» **EXERCISE**
All of the listing must be given again exactly, except that the images are dropped.

» **DATA BELOW**
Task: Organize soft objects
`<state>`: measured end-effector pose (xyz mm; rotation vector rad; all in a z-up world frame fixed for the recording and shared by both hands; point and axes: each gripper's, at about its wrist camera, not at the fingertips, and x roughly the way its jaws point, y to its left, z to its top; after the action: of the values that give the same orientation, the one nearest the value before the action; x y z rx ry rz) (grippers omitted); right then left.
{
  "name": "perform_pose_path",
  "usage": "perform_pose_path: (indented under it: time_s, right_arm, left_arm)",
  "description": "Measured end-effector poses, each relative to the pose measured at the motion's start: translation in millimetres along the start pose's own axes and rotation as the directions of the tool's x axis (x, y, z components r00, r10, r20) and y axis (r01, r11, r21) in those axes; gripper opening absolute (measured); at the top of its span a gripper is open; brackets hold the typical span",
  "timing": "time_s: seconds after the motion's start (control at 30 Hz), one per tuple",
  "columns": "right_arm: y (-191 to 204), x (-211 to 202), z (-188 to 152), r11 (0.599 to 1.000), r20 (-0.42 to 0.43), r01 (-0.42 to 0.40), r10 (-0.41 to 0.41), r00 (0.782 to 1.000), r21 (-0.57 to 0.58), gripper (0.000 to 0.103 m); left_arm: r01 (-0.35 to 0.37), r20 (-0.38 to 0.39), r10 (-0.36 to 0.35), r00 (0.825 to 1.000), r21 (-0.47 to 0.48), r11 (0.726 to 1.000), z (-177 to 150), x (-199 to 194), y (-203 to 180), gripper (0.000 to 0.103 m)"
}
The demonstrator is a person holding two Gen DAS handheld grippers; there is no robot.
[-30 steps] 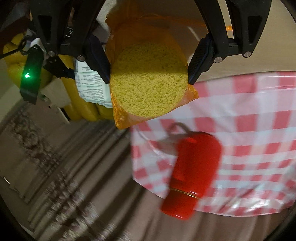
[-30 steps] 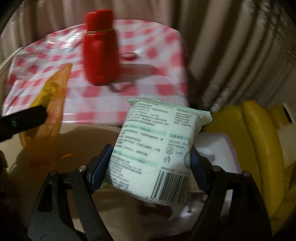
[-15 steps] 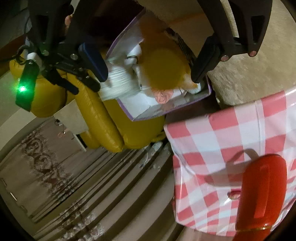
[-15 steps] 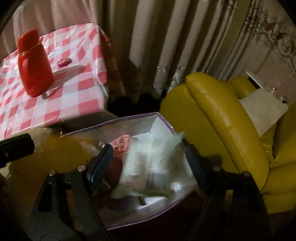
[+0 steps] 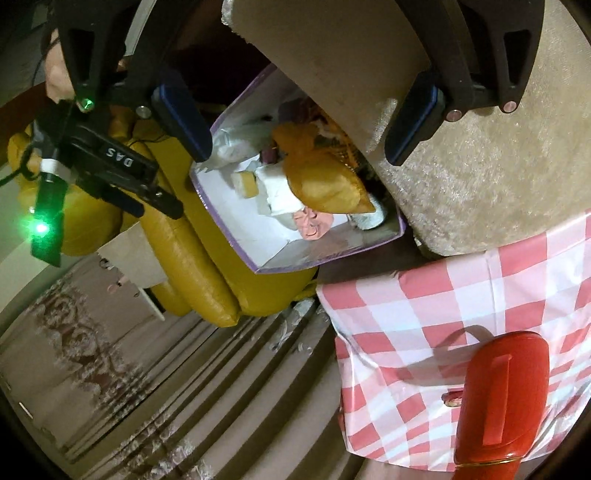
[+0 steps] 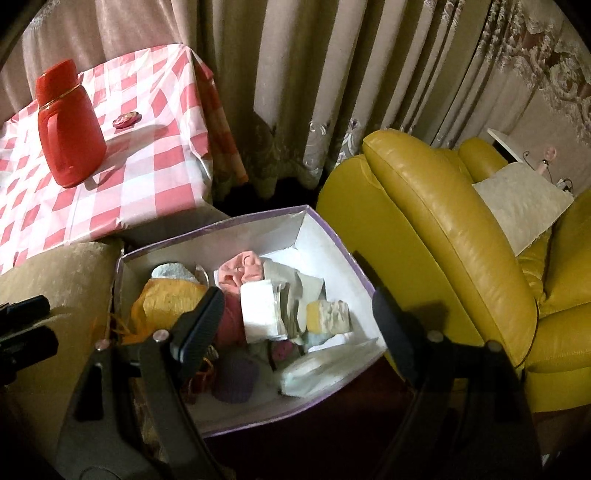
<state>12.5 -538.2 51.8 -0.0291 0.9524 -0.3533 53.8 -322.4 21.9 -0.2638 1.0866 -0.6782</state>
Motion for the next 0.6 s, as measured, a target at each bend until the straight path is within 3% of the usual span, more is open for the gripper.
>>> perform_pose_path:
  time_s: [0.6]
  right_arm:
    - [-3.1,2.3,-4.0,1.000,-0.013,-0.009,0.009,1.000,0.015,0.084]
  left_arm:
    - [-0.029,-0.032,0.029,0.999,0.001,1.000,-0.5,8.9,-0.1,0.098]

» **SOLUTION FOR THIS PROBLEM**
Task: Organize soft objects
`<state>`: measured end-effector pose (xyz mm; rotation vector rad; all in a z-up world frame fixed for the recording and shared by both hands; point and axes: each gripper's, at about its wrist camera, not at the fingertips, and x roughly the way its jaws point, y to its left, z to its top; after the action: of the values that give the same orientation, the one nearest the value before the action; x y z rx ry rz) (grippers omitted); right then left.
{
  "name": "perform_pose_path",
  "usage": "perform_pose_path: (indented under it: time_s, right_arm, left_arm)",
  "description": "Measured end-effector poses, each relative to the pose measured at the motion's start: translation in millimetres along the start pose's own axes and rotation as the directions of the tool's x axis (x, y, z components r00, r10, r20) and y axis (r01, r11, r21) in those axes; gripper opening absolute (measured); at the top of its span a gripper is open; brackets hold the typical span",
  "timing": "time_s: seconds after the motion's start (control at 30 Hz), one per tuple",
  "columns": "right_arm: y (-191 to 204), x (-211 to 202), z (-188 to 152), r11 (0.599 to 1.000), r20 (-0.42 to 0.43), r01 (-0.42 to 0.40), r10 (-0.41 to 0.41), r00 (0.782 to 1.000), r21 (-0.57 to 0.58), gripper (0.000 to 0.103 m); left_arm: r01 (-0.35 to 0.37), r20 (-0.38 to 0.39), r10 (-0.36 to 0.35), r00 (0.825 to 1.000), r21 (-0.47 to 0.48), r11 (0.726 to 1.000), z (-177 to 150), x (-199 to 194), y (-203 to 180), gripper (0.000 to 0.103 m)"
}
The demonstrator is a person holding two Gen DAS handheld grippers; there is no robot.
[-30 steps] 
[-30 steps] 
[-15 steps] 
[-15 steps] 
[+0 steps] 
[+0 steps] 
<state>12.5 -538.2 51.8 -0.0291 0.9524 -0.3533 53.8 -322.4 21.9 -0.2638 1.0866 -0.6782</state>
Motion for the next 0.6 s, as measured, a target at each bend until the straight path is within 3% of the usual span, more is open for the gripper.
>>> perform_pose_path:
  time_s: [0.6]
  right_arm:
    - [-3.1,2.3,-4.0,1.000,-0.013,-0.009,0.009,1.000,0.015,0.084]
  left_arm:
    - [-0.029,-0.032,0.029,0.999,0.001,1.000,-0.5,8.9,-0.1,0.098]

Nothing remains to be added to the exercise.